A total of 40,969 Austin Energy customers were still without power at 2:00 pm on Thursday, compared to 220,000 earlier in the week – the peak when less than 60% of the city had power.

“Our teams, our teams, are not going to stop until all customers have energy,” said Jacqueline Sargent, general manager of Austin Energy, on Thursday.

Sargent said he could not say when the power will be back for everyone. “I would like to bring everyone back online as easy as pressing a button or pressing a button, but it is not,” she said.

Progress on restoring electricity began overnight, when the state’s grid – operated by the Texas Electric Reliability Council – allowed transmission owners like Austin Energy to bring back any cargo they had previously discarded. Austin shut down all available circuits earlier in the week, except for those that provided critical infrastructure like hospitals and emergency response stations.

The energy-dispensing directive was sent across the state by ERCOT, due to 185 or more plants – using gas to wind power – faltering or failing completely amid freezing temperatures earlier this week.
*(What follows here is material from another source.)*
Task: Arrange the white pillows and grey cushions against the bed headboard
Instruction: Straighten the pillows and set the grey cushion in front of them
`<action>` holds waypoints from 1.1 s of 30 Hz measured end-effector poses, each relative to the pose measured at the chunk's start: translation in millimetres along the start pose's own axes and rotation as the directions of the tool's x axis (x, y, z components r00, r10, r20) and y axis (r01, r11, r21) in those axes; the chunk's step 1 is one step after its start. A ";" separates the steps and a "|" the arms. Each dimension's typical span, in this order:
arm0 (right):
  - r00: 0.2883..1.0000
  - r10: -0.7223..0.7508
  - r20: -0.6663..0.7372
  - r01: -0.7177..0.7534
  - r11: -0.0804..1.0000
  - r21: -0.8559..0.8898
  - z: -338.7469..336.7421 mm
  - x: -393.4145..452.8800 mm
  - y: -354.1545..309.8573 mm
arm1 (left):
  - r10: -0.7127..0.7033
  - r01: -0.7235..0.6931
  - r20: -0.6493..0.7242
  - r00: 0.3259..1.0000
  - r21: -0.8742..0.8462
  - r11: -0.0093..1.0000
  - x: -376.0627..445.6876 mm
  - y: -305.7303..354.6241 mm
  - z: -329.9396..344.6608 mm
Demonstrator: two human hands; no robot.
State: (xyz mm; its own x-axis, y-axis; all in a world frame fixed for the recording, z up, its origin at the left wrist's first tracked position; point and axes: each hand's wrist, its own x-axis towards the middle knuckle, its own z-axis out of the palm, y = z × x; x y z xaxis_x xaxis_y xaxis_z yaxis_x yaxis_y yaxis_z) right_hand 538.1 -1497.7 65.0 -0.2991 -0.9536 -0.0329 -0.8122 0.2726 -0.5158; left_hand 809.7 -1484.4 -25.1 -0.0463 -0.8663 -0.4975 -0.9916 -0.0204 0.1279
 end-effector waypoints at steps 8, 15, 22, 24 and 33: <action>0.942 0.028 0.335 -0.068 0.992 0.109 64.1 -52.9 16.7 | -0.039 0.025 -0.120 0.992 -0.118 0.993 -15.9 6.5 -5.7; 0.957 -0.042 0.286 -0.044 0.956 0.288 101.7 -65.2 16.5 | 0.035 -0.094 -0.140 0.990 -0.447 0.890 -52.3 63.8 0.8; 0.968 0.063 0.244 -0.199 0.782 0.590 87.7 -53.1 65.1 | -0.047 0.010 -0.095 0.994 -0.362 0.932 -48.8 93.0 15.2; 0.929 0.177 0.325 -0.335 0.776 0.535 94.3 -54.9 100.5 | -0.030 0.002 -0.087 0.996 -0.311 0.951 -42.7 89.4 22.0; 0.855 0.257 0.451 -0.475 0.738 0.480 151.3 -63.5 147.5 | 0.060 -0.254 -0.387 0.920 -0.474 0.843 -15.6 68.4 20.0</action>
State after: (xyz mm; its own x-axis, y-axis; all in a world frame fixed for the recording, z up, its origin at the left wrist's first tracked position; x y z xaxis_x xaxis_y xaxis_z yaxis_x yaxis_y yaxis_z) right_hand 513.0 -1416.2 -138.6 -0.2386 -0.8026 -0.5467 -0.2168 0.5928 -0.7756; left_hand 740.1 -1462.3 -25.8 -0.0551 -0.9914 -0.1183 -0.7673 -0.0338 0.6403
“We are on the verge of restoring the load, allowing the transmission owners to bring back any cargo they can relate to this load reduction event,” said Dan Woodfin, senior director of system operations at ERCOT.
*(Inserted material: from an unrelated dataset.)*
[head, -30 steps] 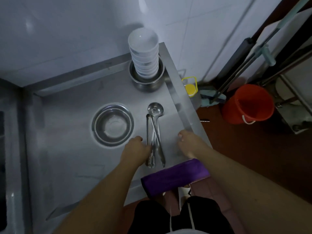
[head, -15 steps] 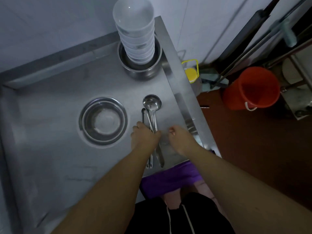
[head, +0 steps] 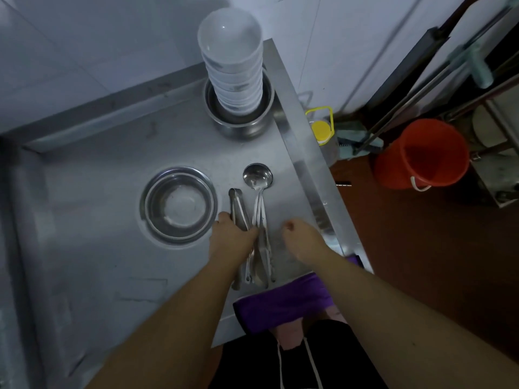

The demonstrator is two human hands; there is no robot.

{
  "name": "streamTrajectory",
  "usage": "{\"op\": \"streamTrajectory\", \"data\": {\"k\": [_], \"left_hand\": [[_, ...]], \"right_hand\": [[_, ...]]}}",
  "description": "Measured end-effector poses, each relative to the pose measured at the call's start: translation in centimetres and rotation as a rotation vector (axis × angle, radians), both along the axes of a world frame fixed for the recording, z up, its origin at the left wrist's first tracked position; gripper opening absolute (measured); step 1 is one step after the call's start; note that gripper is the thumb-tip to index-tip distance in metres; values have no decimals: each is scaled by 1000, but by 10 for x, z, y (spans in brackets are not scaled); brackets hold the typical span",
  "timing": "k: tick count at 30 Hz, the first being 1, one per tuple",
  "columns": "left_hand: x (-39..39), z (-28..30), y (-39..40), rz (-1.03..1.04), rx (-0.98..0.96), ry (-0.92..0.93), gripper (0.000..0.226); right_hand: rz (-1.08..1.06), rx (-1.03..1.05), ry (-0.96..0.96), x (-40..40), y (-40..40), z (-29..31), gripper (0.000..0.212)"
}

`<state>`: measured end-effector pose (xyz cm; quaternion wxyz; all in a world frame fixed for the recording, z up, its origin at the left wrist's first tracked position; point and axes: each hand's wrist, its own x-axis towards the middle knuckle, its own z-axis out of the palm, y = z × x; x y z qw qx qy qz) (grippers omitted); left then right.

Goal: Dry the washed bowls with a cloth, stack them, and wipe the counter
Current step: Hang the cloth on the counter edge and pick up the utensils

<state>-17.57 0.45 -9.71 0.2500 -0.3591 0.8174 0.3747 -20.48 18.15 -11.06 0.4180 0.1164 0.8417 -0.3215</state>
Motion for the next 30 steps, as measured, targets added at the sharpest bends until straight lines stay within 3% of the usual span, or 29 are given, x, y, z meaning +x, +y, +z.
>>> {"op": "streamTrajectory", "data": {"k": [4,9,12,16,21,30], "left_hand": [[21,5,-29,64,9,67,52],[49,4,-67,164,39,113,43],[65,2,-85,220,51,97,42],[82,1,-104,311,69,84,42],[94,0,-110,338,87,86,38],[96,12,-113,300,91,115,40]], "right_hand": [[-11,31,23,5,-30,-3,23],[-55,203,75,11,-77,-6,55],[-51,301,87,14,-96,-12,61],[-28,356,72,14,-107,-23,58],[-67,335,94,16,-103,-31,31],[-186,170,100,3,-83,-20,31]]}}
However, there was one caveat: “Some level” of rotating outages may be needed in the next few days to keep the network stable, said Woodfin.

There were 417,000 outages across the state on Thursday afternoon, according to poweroutage.us, which tracks outages across the country.

As of 7 am on Thursday, about 81,000 Austin Energy customers were without power. Seven hours later, that number was halved.

It is unclear when all customers will have power and how many of them have been affected not only by the ERCOT’s forced blackout, but also because of the damage caused by ice storms on the power lines.

The areas with the highest number of active outages – with more than 4,000 each – were CEP 78747 in Southeast Austin and CEP 78746 in West Lake Hills.

Austin Energy said it has prioritized restoring power to customers in areas that have been without it the longest. A Twitter user from the Jollyville area in northwest Austin said he had been without power for nearly 80 hours before being restored Thursday morning.

Austin Energy is the city’s leading electricity company, serving more than 512,000 customers, not including their dependents and pets.

Crews who responded to interruptions did so under sometimes hostile conditions, being harassed and hit with snowballs by disgruntled customers.

“We are not like that,” Mayor Steve Adler said on Wednesday.